Cells were classified as simple or complex based on two criteria. First, the relative modulation of spike trains evoked by an optimized patch of drifting sinusoidal grating was measured. If the response at the fundamental temporal frequency of the stimulus (F1) exceeded the average (DC) response, the cell was classified as simple. Otherwise, the cell was classified as complex (Skottun et al., 1991). Second, we estimated the one-dimensional spatiotemporal weighting function by averaging membrane potential and spike responses to bright and dark bars distributed across the receptive field at the optimal orientation [akin to the line weighting function (Movshon et al., 1978)]. Bars (n = 16 each for bright and dark) were presented one at a time (128 ms presentation followed by 128 ms mean luminance) in pseudorandom order. This sequence constituted one pass. Five to 20 passes comprised a complete data set. Cells exhibiting nonoverlapping regions excited by bright and dark stimuli were classified as simple. Cells showing excitation to bright and dark stimuli throughout their receptive fields were classified as complex. These two measures yielded the same functional classification in every case.
Spike removal. Spikes were removed by detecting the spike threshold at the base of the action potential and extrapolating the Vm values from the start to the end of the spike, followed by smoothing with a three point running average. Spike threshold was calculated as the value of Vm at the peak of the second derivative of the Vm trace within a time window of 2 ms preceding the peak of the spike.

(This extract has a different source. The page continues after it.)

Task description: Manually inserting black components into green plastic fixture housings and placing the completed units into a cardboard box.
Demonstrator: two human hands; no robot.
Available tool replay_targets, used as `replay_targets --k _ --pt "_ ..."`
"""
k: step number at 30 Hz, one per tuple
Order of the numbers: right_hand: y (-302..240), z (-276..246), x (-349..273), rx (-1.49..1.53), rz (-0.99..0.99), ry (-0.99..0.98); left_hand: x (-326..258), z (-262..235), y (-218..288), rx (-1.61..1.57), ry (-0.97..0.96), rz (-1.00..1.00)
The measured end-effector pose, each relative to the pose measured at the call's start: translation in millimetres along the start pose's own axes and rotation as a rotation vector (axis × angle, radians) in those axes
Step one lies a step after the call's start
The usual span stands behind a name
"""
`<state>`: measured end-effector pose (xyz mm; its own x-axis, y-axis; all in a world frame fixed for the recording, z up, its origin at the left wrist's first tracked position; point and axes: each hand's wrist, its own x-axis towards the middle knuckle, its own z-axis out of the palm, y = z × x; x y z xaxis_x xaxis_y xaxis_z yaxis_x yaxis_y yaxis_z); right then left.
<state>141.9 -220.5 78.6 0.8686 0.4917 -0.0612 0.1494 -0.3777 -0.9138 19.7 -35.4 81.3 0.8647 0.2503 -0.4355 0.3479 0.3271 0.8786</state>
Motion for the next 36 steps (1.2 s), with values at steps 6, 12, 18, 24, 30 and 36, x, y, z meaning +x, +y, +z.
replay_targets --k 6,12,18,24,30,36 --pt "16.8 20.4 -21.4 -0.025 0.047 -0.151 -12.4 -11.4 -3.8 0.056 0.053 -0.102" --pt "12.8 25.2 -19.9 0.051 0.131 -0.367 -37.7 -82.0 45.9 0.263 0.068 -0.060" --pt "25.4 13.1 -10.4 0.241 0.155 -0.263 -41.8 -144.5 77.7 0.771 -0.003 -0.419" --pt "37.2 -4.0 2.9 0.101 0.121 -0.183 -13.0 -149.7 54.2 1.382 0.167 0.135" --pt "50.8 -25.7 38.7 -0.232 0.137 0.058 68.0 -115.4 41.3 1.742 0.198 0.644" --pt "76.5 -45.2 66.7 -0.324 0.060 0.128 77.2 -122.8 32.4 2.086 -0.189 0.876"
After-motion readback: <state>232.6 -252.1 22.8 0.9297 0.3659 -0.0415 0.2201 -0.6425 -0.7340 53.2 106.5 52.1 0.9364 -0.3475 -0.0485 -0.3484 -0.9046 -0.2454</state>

Quantification of membrane potential activity. We quantified the visually evoked membrane potential activity by calculating the power spectra of membrane potential recordings digitally filtered from 10 to 100 Hz after spike removal. Because we and others (Gray and McCormick, 1996) have observed γ activity in FRB neurons to be expressed predominantly between 30 and 50 Hz, we assessed power in that frequency band in response to visual stimuli. To quantify the relative power (Prel) within a specific frequency band (e.g., 30-50 Hz), we calculated the power within that band (P30-50) divided by the total power from 10 to 100 Hz (P10-100) as follows: Prel = P30-50/P10-100.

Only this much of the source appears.